Whatever the reasons, the fact remains that many of the Quartermaster troop units actually sent to the Continent were inadequately trained, and the natural reaction of their commanders was to demand more and better trained service troops. As long as the First Army quartermaster could meet each QM unit commander personally every few days and state precisely what supplies he wanted and when, where, and how many, he received reasonably satisfactory service. After the original beachhead area was expanded and two armies required support, lack of training and above all lack of trained leadership became painfully evident. And yet, by the end of 1944 those same Quartermaster units had overcome their lack of training in the hard school of combat experience and were giving very satisfactory support indeed. They had even overcome their early inadequacy in numbers, and only to a small extent by reinforcements from the zone of interior. They accomplished this primarily by employing a foreign labor force that exceeded their own numbers in the Communications Zone by a ratio of nearly four to one. That feat should dispel any doubts about the adequacy of their training, for the efficient use of foreign labor is a difficult technique, by no means easily acquired. Moreover, the program derived very little benefit from advance planning, for the intention had been to hire French civilians, whereas nearly half of the labor actually in use consisted of prisoners of war.

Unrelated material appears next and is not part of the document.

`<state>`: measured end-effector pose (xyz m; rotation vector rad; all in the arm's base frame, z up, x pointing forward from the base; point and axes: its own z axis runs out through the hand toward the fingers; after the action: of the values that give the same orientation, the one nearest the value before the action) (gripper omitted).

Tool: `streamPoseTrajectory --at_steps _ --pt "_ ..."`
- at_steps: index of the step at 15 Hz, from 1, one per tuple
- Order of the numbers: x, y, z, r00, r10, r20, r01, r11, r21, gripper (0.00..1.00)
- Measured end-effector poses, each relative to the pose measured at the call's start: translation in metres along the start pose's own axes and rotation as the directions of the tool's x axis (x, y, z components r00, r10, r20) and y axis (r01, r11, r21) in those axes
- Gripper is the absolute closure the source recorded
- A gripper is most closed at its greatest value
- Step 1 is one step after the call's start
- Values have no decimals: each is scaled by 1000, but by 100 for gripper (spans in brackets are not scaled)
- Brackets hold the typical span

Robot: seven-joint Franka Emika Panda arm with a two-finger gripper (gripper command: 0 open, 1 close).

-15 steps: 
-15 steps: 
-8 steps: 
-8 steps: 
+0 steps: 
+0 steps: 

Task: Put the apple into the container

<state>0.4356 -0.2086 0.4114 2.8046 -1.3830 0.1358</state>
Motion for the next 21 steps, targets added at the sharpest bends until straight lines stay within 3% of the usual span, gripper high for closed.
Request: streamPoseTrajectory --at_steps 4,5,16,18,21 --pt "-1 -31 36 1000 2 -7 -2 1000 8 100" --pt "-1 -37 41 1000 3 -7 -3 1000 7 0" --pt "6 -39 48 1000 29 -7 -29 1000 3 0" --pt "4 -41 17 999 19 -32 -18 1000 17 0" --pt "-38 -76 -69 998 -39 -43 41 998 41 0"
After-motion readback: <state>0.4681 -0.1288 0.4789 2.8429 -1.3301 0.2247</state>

Delay in formulating a realistic policy on the utilization of POW’s, and still further delay in the organization of the Military Labor Service were serious oversights in staff planning. Earlier decisions on these matters would have solved many problems for all the technical services. For the Quartermaster, the introduction of regularly organized prisoner of war units under the Military Labor Service was a somewhat mixed blessing. It could certainly use 400 units trained in specific Quartermaster skills, but was hard pressed to find the 3,600 American officers and enlisted men required for supervision.

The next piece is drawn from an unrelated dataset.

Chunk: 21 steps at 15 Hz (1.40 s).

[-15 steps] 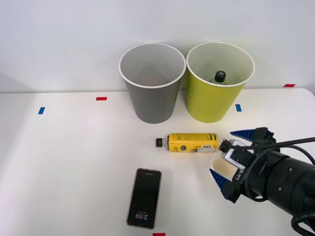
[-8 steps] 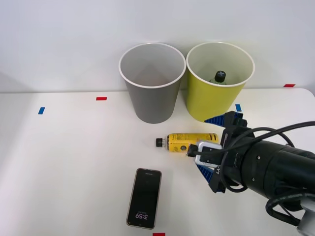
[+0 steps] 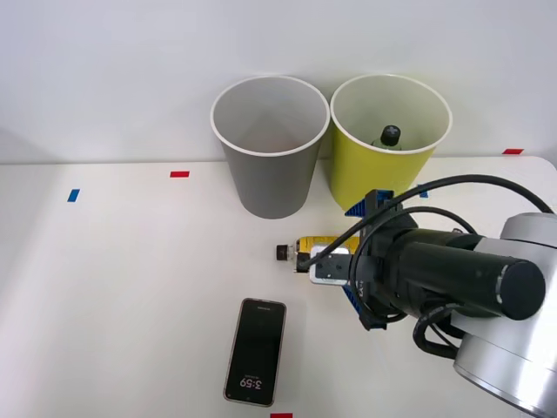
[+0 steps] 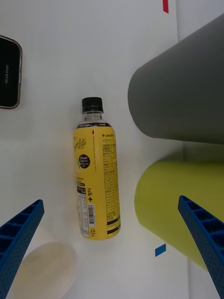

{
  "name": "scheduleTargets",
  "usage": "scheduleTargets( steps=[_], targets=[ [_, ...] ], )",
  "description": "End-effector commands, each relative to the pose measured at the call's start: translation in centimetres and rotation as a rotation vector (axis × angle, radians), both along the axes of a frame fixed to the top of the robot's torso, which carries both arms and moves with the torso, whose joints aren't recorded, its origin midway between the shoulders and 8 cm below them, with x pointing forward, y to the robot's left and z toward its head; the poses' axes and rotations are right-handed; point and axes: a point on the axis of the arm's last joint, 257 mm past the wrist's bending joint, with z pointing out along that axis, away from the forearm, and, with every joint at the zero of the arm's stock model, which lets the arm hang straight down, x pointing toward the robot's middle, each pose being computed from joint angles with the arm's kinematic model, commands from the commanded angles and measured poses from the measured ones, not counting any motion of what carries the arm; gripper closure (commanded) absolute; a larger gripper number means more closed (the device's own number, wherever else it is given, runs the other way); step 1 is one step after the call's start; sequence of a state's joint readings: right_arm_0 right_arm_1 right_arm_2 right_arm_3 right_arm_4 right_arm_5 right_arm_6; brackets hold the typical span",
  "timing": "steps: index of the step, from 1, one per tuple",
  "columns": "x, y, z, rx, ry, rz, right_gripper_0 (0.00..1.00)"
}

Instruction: Put cans in the gray bin, plastic bottles in the light green bin

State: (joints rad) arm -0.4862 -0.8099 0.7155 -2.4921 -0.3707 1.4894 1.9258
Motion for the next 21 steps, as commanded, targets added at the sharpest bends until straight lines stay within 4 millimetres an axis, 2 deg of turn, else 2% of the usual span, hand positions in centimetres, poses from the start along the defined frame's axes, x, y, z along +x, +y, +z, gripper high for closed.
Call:
scheduleTargets(
  steps=[1,6,13,21],
  targets=[
    [1.5,0.3,-0.7,0.003,0.019,-0.040,0.00],
    [3.5,0.8,-2.1,-0.028,0.043,-0.074,0.00],
    [5.9,3.1,-4.2,-0.023,0.097,-0.117,0.00],
    [6.6,2.8,-6.5,-0.111,0.093,-0.118,0.00]
  ],
)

While a general evaluation of Quartermaster operations in the war against Germany must be a matter for individual judgment, it does appear that manpower and time are among the most important factors in determining success or failure. As in all military operations, every major Quartermaster problem involved manpower, solving manpower problems involved training, and training took time. Training efficient logistical staff officers took the most time of all, clearly indicating that their proper training was the most important peacetime responsibility of the Quartermaster Corps.